Link to the paper

Wavelength calibration

  1. Optically align the instrument with a theodolite so everything is roughly in a straight line.
  2. Optically align the instrument with neutrons for the collimation slits (slits 2 and 3) by scanning the upper blade past the lower blade and see when counts start to increase, the zero opening is when counts diverge from 0. On Platypus we have ~micron accuracy and reproducibility for these two slits which is essential for measuring samples without a critical edge.
  3. Optically align the instrument for slits 1 and 4 (pre and post collimation slits), such that the slit openings open around the beam defined by slits 2 and 3.
  4. Steps 2+3 might have to be repeated if the beam needs to pass through a certain optical element (e.g. polariser) at a specific place. This is done by moving slits 2 + 3 around until that’s achieved, then adjusting 1 + 4 again.
  5. Measure all the TOF flight distances on the instrument using a Laser Tracker. This should get to at least mm accuracy.
  6. Place a highly reflective sample on the sample stage and align the sample. Vary the sample - detector distance (SDD) across its entire range. Plot the difference in pixel number for the direct and reflected beams as a function of SDD. This plot should go through the origin. If it doesn’t then enter an offset for SDD until the plot goes through the origin. This step ensures that the overall flight distance is correct because the exact detection plane of the detector is unknown.
  7. Place a sample with Bragg peaks on the sample (in our case we use a Ni-Ti multilayer, we have 4 useful peaks) and align it. Vary SDD and measure spectra at each distance. For each of the four diffraction peaks plot the TOF channel number as a function of SDD. This plot should furnish 4 straight lines for each of the diffraction peaks. The gradient of the straight line is then used to calculate the wavelength of the neutrons producing each of the diffraction peaks. The gradient of that graph is d_time_channel / d_SDD, you multiply by the time channel length (we use linear time bins on Platypus) to give dt/dx, then take the inverse to give a velocity dx/dt, which then furnishes the wavelength. This step should be carried out at an angle which results in the wavelengths covering as much of the useful wavelength spectrum as possible.
  8. The phasing of the following chopper with respect to the leading chopper is then calibrated by closing the following chopper (such that the leading/opening edge of the following chopper crosses the beam after the trailing/closing edge of the leading chopper crosses the beam, rather than at the same time), and measuring spectra as a function of following chopper phase.

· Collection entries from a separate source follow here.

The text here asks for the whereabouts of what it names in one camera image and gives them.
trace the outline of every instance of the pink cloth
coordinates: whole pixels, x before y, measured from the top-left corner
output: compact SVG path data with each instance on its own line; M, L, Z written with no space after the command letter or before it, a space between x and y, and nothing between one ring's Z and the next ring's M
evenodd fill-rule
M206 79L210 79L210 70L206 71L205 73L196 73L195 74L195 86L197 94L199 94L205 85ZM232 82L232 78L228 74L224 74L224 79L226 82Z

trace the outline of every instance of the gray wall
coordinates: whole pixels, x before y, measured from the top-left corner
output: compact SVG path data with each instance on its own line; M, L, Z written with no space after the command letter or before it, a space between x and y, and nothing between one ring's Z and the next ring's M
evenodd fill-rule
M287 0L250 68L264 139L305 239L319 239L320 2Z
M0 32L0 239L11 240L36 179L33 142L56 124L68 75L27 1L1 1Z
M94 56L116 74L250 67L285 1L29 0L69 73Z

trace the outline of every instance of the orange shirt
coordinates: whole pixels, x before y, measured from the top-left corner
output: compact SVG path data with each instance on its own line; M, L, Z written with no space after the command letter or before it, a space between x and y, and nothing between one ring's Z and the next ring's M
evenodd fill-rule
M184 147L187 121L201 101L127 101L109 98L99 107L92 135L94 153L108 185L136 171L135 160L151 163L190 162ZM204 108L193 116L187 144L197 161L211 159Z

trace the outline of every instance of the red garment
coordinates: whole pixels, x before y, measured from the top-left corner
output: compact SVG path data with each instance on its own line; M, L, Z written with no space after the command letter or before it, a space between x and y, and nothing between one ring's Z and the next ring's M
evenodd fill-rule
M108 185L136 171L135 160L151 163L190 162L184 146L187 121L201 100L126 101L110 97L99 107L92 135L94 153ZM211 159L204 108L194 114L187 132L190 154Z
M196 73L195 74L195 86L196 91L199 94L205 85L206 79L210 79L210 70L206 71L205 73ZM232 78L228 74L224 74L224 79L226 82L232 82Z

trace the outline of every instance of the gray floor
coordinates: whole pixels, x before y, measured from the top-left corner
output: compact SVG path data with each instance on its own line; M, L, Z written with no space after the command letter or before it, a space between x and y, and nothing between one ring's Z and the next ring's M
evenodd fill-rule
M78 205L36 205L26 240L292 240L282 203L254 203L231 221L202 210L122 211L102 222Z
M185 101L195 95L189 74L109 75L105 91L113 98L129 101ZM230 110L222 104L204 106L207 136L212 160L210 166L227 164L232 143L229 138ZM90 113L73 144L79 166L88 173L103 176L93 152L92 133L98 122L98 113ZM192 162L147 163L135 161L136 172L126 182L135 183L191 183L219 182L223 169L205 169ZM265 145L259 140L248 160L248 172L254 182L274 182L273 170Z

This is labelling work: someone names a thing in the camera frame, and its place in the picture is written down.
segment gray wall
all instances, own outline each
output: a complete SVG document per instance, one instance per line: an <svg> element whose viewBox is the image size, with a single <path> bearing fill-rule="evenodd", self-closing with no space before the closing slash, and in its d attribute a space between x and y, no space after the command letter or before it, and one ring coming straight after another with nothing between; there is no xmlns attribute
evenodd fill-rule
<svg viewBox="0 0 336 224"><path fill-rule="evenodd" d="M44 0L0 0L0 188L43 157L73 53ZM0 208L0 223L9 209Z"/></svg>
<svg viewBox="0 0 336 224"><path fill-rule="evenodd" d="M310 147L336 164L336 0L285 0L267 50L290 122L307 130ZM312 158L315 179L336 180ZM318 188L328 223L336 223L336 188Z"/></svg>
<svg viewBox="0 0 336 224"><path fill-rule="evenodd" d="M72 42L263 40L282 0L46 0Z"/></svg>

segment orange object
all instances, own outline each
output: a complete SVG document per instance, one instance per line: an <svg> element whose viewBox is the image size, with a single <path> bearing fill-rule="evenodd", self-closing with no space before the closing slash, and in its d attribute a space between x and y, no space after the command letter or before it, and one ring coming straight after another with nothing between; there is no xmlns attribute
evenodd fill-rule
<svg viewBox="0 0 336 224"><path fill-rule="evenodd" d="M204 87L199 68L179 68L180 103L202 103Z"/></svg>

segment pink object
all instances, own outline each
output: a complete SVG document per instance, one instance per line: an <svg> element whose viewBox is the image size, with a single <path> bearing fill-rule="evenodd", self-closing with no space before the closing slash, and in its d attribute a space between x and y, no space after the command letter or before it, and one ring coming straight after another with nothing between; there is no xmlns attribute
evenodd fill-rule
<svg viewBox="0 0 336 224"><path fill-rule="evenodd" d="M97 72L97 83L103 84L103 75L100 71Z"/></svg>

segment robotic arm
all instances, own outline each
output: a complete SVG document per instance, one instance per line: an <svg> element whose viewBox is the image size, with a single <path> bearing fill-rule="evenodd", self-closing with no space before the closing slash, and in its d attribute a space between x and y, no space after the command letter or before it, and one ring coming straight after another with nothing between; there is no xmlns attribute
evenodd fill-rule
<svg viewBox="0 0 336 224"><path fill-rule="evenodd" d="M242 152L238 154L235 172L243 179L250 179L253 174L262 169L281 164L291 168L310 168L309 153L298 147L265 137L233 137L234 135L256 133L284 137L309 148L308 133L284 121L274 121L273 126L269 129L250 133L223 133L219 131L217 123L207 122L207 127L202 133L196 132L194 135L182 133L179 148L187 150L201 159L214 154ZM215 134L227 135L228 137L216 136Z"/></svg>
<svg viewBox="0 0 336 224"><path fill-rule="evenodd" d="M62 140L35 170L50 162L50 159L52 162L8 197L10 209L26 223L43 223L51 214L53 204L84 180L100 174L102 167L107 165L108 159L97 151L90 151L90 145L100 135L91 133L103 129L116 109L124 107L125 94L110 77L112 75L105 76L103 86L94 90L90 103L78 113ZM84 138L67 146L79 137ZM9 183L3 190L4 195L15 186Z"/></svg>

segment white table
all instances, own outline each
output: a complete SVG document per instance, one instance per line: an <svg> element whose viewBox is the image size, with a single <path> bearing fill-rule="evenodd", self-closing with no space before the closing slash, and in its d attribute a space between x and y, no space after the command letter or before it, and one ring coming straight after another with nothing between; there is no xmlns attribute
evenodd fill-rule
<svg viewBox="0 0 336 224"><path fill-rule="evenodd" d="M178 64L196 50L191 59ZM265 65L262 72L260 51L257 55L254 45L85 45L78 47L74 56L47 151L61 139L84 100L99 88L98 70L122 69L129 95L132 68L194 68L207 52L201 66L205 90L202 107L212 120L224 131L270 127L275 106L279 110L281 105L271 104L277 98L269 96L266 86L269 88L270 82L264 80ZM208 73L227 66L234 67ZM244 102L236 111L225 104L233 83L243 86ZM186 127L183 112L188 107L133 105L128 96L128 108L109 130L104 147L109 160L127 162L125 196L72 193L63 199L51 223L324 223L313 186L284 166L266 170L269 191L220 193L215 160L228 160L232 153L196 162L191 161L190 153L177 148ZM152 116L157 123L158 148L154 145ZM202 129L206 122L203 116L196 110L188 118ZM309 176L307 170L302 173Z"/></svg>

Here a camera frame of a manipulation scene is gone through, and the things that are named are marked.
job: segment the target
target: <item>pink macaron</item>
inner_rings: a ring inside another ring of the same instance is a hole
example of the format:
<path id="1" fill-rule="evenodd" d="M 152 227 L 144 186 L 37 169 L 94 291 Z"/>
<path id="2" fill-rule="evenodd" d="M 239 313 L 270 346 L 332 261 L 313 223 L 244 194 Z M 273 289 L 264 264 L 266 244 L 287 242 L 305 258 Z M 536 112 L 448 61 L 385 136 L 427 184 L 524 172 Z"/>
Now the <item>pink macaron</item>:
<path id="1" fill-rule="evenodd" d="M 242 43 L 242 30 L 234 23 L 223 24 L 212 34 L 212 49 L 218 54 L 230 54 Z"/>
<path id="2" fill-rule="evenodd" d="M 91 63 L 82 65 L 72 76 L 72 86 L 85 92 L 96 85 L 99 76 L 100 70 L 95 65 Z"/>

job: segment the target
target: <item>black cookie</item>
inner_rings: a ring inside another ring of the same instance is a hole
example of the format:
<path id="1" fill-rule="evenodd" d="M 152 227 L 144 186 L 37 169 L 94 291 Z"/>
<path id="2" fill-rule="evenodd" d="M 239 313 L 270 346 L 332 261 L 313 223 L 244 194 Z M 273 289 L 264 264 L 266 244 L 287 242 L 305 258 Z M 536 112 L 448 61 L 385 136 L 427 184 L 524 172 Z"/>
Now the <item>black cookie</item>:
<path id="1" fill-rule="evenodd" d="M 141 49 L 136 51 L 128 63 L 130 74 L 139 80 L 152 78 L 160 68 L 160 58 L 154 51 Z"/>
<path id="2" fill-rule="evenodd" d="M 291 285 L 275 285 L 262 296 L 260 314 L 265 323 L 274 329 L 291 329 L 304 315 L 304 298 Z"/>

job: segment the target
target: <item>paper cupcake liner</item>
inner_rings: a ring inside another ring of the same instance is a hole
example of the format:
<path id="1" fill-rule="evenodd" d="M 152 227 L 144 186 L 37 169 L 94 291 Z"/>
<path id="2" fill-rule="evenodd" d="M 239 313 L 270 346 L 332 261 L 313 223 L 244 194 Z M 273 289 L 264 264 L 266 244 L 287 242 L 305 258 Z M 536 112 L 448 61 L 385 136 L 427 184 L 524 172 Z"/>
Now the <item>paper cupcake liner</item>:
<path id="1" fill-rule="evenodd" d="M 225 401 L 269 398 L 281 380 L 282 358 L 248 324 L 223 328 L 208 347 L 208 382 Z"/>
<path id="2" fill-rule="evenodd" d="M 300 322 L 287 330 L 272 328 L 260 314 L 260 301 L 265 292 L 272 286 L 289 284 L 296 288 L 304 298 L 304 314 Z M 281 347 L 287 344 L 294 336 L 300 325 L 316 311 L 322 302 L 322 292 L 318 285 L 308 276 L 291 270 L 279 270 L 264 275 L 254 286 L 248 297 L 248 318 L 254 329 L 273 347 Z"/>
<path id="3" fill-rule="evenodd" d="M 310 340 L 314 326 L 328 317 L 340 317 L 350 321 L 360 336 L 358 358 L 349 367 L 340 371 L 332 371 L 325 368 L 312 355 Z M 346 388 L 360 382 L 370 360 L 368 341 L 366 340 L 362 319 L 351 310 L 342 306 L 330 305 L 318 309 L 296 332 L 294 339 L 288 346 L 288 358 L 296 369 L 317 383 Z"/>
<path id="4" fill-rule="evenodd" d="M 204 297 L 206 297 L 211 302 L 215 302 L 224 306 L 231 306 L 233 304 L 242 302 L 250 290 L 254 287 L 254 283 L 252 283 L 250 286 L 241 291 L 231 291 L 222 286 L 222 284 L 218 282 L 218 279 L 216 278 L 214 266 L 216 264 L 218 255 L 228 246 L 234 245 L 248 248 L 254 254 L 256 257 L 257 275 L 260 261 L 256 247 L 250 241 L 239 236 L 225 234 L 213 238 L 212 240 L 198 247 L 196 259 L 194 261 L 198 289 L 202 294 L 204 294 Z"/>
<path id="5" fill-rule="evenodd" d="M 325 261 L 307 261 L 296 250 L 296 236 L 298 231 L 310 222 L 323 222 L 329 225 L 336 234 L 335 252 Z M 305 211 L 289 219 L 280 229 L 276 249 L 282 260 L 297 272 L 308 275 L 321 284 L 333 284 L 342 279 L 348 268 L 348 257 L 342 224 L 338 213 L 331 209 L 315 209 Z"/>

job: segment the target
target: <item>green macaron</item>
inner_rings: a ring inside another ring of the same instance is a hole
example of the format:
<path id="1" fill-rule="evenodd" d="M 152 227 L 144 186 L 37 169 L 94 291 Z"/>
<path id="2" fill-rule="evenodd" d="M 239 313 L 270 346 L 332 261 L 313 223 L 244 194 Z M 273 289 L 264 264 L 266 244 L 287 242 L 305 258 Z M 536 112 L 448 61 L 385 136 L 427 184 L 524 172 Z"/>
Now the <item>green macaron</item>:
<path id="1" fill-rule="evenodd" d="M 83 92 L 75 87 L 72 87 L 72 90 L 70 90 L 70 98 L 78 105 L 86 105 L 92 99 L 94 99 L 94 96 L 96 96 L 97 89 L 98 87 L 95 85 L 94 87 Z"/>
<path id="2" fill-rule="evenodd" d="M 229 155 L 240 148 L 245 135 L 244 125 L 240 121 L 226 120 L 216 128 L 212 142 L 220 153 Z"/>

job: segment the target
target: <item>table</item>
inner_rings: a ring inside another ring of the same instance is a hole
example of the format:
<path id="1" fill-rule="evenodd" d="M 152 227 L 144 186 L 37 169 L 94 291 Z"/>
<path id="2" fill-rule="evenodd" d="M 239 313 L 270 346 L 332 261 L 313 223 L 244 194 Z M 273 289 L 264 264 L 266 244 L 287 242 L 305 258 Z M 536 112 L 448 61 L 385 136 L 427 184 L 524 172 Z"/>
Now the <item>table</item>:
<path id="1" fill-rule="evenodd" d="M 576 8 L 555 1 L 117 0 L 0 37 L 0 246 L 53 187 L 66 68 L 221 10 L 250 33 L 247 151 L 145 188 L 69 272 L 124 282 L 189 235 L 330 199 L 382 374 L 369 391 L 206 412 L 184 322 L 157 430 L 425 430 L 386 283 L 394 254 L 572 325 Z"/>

The intensity of each of the diffraction peaks (from step 7) is integrated over and plotted as a function of chopper phase. Closing the following chopper has the effect of removing shorter wavelengths from the beam (because they don’t get to the following chopper by the time it closes). One can calculate the theoretical phase angle which should extinguish neutrons of a certain wavelength (if one knows the distance between the choppers). This theoretical phase angle is compared to the intercept of integrated peak intensity vs phase angle. The difference in the angles is then used to operate the choppers such that the opening edge of the following chopper crosses the beam at the same time as the closing edge of the leading chopper (“optically blind operation”). For example, on Platypus the disc openings for choppers 1 and 3 are 60 degrees and 25 degrees respectively. Because the T0 pulses are aligned to the middle of the windows we should operate at a nominal phase angle of 42.5 degrees. However, when we do the calibration plot we notice that the integrated intensity for a given peak is extinguished 0.3 degrees too early. This means we need to operate the choppers in a slightly more open fashion, at 42.2 degrees.
  9. The last remaining correction is a phase offset for the leading chopper, the angle from where we believe the T0 pulse originates from, compared to where it actually is. This phase offset shifts the wavelength spectrum to lower/higher values because T0 will be at a slightly wrong time. This angle is calculated by acquiring a spectrum of the Bragg mirror for reasonably good statistics. The leading chopper phase offset is then systematically altered in the reduction code such that the peak locations (which will vary as this phase offset changes) then match those calculated for each of the four peaks measured in step 7. We minimise the sum of least squares differences between the actual locations (step7) and those produced by the reduction code, as a function of leading chopper phase offset. The reduction code for Platypus and Spatz is currently contained in the refnx project.

Resolution Function

On Platypus and Spatz the resolution functions are theoretically calculated using Nelson and Dewhurst, but can also be calculated as part of a Monte Carlo approach for simulating datasets on a TOF reflectometer.